CapitalTime

Articles on investing and capital management, with a quantitative focus.


#prp - Permanent Risk Parity (how I invest)

Adding back into PRP

2021-02-17


I withdrew some of my PRP back in August, and made a commitment to reinvest the money once it was possible to do so.

Today, I reinvested everything that I had liquidated earlier. Due to my asset allocation targets, I bought only the assets that I was underweight in:

According to the PRP rules, I had to buy these things. I didn't buy any stocks, since I'm already above my 30% target weight.

Asset allocation is nifty

Asset allocation techniques use target % weights for the different assets in the portfolio. When adding money (buying), you are supposed to get as close as possible to the target weights.

This is a nifty approach, because it automatically steers you into buying whichever asset is relatively low or depressed.

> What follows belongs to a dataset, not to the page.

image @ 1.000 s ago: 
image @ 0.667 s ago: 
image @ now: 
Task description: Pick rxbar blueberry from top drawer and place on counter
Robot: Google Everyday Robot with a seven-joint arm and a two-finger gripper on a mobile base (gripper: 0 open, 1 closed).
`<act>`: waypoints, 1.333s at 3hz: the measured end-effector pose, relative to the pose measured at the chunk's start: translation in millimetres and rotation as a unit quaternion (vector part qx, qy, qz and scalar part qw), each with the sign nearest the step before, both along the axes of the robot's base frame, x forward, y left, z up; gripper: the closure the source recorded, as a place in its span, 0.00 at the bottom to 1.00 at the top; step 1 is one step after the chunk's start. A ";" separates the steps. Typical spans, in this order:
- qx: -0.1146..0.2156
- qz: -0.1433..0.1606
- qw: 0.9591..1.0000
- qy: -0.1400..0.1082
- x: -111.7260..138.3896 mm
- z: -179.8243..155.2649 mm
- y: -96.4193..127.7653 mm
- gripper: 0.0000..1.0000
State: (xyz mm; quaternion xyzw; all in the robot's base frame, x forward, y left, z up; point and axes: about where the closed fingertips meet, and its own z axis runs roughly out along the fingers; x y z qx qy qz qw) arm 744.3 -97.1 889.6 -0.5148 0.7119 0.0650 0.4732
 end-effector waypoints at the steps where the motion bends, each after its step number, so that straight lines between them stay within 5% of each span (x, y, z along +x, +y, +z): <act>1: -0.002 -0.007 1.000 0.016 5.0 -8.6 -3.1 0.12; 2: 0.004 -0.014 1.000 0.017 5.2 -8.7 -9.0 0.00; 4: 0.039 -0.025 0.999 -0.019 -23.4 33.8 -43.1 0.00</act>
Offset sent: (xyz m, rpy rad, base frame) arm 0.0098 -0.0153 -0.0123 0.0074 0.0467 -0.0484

I can illustrate this visually.

Here are charts for the three asset classes in PRP. Each chart begins at the date when I last rebalanced my portfolio back to the target weights. Therefore, the direction of each chart indicates the expansion or contraction of that asset, taking it above or below the target weight.

Stocks

Stocks have been very strong recently. The high performance pushed the weight of stocks above the 30% target, so they are not underweight in the portfolio. This chart only shows the S&P 500, but the Canadian TSX is up by the same amount.

Bonds

Bonds have been weak. Their weight in the portfolio dropped, so they became underweight. New money had to buy bonds.

Gold

Gold has been weak as well. The weight in the portfolio dropped, and I'm now underweight gold. Therefore, new money had to buy gold.